Por eso a Lorena le tomó años hacer los trámites -infinitamente complicados- para conseguir la nacionalidad, algo que en justicia debió obtener con mucha mayor facilidad como esposa de una dominicana. De haber tenido hijos, el potencial de abusos y discriminaciones hubiera sido exponencialmente mayor, como pueden atestiguar todas las madres lesbianas cuyos hijos han sido expulsados de colegios, han sufrido bullying brutales o se han criado sin tíos, primos ni abuelos. Y en la cúspide de la injusticia están las madres lesbianas que en este país han perdido la tutela de sus hijos, incluyendo las que nunca han podido volver a verlos.

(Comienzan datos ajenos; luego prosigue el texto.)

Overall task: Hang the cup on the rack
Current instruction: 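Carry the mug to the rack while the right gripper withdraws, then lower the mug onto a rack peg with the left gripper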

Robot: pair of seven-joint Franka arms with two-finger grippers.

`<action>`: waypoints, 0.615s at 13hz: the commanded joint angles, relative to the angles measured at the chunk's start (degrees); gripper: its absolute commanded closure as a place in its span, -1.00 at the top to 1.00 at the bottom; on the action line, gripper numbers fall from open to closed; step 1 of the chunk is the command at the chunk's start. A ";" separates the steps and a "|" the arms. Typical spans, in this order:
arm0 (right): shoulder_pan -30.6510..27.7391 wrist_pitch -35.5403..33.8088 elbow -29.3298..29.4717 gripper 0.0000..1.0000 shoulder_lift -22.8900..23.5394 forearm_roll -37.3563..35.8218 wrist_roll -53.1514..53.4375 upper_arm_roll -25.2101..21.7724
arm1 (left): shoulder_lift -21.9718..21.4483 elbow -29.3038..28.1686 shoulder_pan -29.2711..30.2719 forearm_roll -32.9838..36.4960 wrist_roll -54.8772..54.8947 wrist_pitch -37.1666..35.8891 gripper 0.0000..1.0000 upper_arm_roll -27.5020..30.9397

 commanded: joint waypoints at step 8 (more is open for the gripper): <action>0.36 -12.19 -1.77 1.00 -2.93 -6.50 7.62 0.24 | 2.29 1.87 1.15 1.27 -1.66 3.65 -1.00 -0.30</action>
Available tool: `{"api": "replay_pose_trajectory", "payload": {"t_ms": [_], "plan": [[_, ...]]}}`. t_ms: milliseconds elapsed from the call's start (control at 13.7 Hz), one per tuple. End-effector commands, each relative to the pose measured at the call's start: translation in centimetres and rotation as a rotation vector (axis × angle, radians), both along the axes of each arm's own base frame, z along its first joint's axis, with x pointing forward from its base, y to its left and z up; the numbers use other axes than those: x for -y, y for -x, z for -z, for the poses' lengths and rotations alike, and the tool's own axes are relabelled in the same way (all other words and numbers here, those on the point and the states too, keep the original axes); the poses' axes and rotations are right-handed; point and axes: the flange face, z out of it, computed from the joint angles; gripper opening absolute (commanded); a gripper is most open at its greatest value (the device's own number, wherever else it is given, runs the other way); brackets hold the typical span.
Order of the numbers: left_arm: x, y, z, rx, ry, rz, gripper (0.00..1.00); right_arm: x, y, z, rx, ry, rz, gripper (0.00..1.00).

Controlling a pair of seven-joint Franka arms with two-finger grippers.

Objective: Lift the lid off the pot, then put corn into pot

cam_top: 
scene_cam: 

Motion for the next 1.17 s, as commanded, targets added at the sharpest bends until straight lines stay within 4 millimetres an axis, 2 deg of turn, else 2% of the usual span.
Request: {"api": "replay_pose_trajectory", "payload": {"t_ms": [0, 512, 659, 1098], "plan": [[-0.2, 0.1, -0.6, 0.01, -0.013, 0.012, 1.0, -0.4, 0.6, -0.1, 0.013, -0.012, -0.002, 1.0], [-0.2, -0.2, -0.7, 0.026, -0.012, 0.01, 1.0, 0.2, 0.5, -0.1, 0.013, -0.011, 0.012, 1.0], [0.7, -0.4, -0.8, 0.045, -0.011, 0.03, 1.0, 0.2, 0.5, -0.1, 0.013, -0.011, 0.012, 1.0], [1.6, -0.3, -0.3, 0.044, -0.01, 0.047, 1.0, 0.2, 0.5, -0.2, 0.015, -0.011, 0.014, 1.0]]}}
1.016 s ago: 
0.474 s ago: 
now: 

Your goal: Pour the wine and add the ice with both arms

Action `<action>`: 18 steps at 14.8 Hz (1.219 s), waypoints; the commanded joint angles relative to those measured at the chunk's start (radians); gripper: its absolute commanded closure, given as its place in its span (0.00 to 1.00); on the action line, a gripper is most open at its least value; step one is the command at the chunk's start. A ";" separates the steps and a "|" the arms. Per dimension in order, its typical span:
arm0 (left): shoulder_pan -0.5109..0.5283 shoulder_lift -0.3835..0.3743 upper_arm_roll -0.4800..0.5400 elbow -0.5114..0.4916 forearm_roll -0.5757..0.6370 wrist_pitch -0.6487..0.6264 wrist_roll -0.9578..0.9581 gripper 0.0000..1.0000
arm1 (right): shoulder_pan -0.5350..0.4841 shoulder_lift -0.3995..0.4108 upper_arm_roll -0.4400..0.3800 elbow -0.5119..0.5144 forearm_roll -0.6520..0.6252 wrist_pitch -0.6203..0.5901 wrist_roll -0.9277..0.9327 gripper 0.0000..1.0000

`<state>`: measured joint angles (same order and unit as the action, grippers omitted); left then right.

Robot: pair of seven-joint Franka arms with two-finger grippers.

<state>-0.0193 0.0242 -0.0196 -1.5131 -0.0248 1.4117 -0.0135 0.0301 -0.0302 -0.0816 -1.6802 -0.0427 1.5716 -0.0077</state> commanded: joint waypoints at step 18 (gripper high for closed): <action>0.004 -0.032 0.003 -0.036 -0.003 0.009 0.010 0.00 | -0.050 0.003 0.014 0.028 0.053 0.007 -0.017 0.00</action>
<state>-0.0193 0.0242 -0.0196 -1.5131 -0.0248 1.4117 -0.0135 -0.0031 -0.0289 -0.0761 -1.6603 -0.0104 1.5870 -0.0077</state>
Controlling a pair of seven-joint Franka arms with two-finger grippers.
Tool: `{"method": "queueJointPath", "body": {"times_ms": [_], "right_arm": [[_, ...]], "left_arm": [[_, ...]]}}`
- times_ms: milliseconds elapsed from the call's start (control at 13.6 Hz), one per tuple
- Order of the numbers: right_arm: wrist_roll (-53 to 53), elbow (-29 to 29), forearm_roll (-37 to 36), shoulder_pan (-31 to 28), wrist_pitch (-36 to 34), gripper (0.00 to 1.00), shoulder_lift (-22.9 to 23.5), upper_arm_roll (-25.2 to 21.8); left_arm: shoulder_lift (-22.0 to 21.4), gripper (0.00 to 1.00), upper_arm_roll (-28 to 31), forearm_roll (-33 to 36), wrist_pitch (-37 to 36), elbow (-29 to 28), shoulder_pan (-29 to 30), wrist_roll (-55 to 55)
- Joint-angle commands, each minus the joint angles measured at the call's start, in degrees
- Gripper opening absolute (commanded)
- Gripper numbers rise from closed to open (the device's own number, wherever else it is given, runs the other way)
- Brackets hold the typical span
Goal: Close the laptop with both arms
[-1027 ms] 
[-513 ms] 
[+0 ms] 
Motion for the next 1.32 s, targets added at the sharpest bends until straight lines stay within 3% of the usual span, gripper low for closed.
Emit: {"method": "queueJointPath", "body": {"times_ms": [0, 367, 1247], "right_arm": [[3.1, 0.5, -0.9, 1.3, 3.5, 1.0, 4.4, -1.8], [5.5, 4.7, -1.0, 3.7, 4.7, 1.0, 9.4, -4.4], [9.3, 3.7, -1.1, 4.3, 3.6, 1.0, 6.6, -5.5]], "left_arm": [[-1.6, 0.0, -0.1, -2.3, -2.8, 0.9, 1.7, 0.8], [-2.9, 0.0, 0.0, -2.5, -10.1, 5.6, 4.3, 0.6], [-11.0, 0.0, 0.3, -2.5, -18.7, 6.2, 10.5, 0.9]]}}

Lo anterior es solo una pequeña muestra de lo que implica ser excluidas de los derechos y privilegios que otorga el matrimonio, que por supuesto no se limitan a las cuestiones legales y económicas que a Lorena y a mí empezaron a preocuparnos en la mediana edad. Pensemos, por ejemplo, en el reconocimiento y la legitimación social que reciben las parejas casadas (y su amor heterosexual), cuya ausencia se manifiesta cotidianamente aunque de maneras más sutiles. Por eso Lorena y yo seguimos recibiendo invitaciones dirigidas a la “Sra. Fulana y acompañante”, aunque el remitente sepa perfectamente quien es la acompañante; por eso a veces evitamos las manifestaciones de afecto en espacios de parejas hetero, para no tener que oírle la boca a uno de esos cavernícolas que piensa que el lesbianismo solo tiene cabida en las representaciones deshumanizantes de su PornHub.
El tema del matrimonio es solo un pedacito del problema, que quizás afecta más a parejas de cierta edad como nosotras. La situación de muchas jóvenes, de esas que botan de sus casas o de sus trabajos, de esas que violan “correctivamente” para que sepan de lo que se pierden, de esas cuyos padres las envían a centros semi-clandestinos donde las mantienen secuestradas mientras cristianos muy devotos las someten a “terapias de conversión”, esas (y esos) merecen un artículo aparte.
Aquí solo he querido ampliarle un poco los horizontes mentales a esos comunicadores y podcasters que, a propósito del lanzamiento de la campaña de Juanjo Cid a regidor del Distrito, no han parado de asegurarnos que en este país ya no se discrimina a las lesbianas y a los gays. De esos ilustrados que insisten en que “a mí no me importa que vivan con quien les dé la gana, esa es su vida privada, pero ¿para qué se quieren casar?” Espero haber respondido, aunque sea en parte, su pregunta.